Subway! A fast-food restaurant! Have I lost my mind? The answer to that question is yes, but that happened a long time ago. And yeah, this week we’ll be taking a look at Subway, a fast-food restaurant. Relax. It’s not the first time we’ve dabbled in fast-food. Just last month we tackled Taco Del Mar and let’s not forget Eating to Live on the Outside favorites Chipotle and Baja Fresh. So of all the mainstream fast-food restaurants, why would I pick Subway?

Well, this week it just so happened that I found myself witness to an unusual amount of Subway commercials and all of them proclaimed “freshness.” This put a bee in my bonnet—and yes, I look very silly in a bonnet. Fresh is a great word, to me it’s the opposite of processed or refined. And when you’re talking about food, fresh is an Eat to Livers best friend. So, what do you say? Let’s see how fresh Subway really is.

Okay, for starters its worth mentioning that we’ve got one across-the-board concession to deal with, bread. If you walk into Subway hell-bent on a sandwich you’ve got to accept the bread, sure, you can order wheat bread, but either way, bread will be your first concession. Personally, I can deal with it.
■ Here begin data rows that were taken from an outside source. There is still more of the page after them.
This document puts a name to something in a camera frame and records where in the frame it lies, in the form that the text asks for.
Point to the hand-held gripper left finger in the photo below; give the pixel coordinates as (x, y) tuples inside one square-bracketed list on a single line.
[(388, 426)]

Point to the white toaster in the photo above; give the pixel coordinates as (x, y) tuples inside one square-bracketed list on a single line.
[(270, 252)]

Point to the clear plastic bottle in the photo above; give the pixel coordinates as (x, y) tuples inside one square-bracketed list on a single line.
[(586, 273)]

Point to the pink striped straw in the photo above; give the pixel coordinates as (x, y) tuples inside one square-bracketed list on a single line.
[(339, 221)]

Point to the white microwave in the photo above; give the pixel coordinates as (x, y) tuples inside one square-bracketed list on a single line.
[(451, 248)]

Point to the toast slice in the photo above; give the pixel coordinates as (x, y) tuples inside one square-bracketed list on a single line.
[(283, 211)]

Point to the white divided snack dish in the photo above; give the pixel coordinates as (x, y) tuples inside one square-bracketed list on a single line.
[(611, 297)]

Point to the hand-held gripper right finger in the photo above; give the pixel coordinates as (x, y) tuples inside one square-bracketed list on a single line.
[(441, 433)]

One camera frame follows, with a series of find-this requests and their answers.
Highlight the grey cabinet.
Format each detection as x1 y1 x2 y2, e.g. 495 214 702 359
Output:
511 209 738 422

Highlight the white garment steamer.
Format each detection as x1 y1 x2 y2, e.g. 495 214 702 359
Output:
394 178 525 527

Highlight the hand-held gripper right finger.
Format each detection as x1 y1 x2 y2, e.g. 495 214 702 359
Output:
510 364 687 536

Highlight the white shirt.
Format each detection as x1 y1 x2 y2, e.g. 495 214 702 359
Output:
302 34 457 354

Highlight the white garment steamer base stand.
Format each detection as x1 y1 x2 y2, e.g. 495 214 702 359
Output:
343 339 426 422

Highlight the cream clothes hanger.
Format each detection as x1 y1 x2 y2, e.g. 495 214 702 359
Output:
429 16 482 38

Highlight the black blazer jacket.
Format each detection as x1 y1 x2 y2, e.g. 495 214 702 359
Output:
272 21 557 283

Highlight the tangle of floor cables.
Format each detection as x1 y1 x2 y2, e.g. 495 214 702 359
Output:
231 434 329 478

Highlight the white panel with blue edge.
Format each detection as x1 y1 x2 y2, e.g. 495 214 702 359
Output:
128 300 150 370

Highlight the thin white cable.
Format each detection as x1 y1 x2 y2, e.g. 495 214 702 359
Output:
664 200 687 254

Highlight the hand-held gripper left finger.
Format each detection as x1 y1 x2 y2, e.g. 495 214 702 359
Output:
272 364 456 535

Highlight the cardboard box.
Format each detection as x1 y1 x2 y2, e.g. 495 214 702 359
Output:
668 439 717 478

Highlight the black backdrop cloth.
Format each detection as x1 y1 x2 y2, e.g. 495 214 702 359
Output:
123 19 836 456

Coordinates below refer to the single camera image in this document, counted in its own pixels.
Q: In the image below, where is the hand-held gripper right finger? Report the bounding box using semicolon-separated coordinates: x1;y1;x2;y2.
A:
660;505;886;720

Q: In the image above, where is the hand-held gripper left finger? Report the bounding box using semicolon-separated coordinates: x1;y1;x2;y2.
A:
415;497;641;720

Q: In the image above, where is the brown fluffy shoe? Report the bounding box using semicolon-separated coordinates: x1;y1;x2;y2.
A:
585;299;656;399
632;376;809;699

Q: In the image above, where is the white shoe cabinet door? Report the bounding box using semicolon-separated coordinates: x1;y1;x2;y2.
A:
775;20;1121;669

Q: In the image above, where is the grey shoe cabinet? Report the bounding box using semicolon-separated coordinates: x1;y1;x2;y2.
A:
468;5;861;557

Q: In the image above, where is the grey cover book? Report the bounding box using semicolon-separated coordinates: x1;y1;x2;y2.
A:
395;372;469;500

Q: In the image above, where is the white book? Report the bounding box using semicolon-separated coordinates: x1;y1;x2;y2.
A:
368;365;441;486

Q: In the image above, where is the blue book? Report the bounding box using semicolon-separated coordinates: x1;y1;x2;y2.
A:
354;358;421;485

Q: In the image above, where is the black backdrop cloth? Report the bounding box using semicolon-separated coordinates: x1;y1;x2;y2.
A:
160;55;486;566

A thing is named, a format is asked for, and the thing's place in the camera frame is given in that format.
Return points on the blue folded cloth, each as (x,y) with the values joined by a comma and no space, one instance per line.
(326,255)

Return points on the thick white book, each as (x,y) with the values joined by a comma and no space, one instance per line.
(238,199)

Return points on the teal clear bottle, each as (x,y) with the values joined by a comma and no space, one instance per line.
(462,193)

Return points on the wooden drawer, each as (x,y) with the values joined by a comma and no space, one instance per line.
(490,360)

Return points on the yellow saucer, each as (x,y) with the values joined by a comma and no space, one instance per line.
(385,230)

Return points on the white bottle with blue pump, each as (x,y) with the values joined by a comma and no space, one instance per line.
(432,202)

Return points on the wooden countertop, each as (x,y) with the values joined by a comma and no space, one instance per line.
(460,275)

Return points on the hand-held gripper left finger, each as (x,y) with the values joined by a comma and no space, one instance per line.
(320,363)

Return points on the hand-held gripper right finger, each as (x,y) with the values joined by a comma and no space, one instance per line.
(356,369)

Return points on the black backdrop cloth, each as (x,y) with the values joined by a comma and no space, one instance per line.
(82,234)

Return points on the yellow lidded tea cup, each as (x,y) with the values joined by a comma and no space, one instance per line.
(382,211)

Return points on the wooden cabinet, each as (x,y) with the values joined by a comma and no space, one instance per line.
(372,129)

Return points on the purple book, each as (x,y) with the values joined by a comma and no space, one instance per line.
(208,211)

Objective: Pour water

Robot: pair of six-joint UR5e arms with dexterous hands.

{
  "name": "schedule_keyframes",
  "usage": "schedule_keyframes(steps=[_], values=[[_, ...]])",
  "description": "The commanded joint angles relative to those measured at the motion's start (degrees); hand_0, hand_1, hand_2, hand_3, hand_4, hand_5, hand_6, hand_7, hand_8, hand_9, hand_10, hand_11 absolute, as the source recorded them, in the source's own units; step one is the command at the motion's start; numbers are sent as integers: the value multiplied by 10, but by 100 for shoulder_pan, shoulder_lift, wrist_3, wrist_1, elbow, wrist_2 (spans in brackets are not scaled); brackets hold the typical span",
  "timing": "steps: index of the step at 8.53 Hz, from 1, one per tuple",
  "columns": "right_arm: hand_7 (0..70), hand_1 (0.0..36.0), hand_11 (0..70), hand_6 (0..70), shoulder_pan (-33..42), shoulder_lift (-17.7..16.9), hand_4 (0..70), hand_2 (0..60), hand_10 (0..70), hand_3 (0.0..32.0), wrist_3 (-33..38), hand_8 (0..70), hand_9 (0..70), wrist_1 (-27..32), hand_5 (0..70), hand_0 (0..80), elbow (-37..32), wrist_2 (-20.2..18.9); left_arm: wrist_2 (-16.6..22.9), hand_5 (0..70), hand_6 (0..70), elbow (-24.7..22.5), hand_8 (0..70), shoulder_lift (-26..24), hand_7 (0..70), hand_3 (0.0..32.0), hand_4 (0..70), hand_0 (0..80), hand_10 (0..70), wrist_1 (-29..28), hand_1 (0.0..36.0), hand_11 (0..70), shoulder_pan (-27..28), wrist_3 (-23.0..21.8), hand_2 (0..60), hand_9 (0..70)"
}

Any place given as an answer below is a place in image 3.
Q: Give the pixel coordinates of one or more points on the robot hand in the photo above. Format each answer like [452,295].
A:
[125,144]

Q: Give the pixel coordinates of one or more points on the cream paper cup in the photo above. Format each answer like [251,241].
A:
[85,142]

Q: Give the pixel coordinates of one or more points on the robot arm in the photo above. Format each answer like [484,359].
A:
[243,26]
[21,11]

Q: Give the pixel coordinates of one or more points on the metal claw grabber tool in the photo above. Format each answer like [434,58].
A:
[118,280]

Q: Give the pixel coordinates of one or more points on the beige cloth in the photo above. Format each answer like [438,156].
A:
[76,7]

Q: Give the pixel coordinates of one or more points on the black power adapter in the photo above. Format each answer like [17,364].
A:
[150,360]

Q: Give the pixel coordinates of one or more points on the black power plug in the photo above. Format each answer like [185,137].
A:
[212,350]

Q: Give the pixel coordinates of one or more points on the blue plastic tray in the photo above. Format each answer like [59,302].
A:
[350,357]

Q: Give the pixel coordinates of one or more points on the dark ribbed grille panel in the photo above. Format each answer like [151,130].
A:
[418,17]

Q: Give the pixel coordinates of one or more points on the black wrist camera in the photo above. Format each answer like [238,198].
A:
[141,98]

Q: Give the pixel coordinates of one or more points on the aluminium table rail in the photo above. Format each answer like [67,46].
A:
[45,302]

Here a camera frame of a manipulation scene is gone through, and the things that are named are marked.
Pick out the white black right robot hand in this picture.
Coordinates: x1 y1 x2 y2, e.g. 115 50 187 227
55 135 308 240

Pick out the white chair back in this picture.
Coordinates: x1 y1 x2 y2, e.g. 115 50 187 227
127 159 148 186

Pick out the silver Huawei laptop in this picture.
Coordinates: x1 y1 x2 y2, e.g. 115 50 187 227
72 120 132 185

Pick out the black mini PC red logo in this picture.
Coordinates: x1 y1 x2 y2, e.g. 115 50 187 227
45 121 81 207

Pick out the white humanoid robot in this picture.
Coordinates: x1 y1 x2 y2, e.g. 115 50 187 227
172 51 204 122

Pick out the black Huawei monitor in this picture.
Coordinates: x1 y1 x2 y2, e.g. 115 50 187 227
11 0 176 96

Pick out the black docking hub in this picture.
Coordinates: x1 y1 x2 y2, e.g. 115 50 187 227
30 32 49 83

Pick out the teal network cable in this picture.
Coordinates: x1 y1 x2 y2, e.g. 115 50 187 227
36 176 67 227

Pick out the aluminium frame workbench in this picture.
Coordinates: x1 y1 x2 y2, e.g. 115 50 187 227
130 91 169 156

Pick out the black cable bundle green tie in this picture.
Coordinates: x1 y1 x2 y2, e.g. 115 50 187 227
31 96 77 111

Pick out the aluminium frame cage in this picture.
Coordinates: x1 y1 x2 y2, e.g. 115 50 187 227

Let’s see, the first group of sandwiches are called Fresh Fit—there’s that word again. Well the Veggie Delite looks pretty good to me. It’s prepared with lettuce, tomatoes, green peppers, onions, olives, pickles, and your choice of condiments. Now, if I were ordering this, I’d keep everything, get it on wheat bread, and probably garnish with basic yellow mustard. If you get past the bread, you’re left with a pretty phytonutrient-rich meal if you ask me. And, according to the website the Veggie Delite only packs 6 grams of fat or less—a nice little perk.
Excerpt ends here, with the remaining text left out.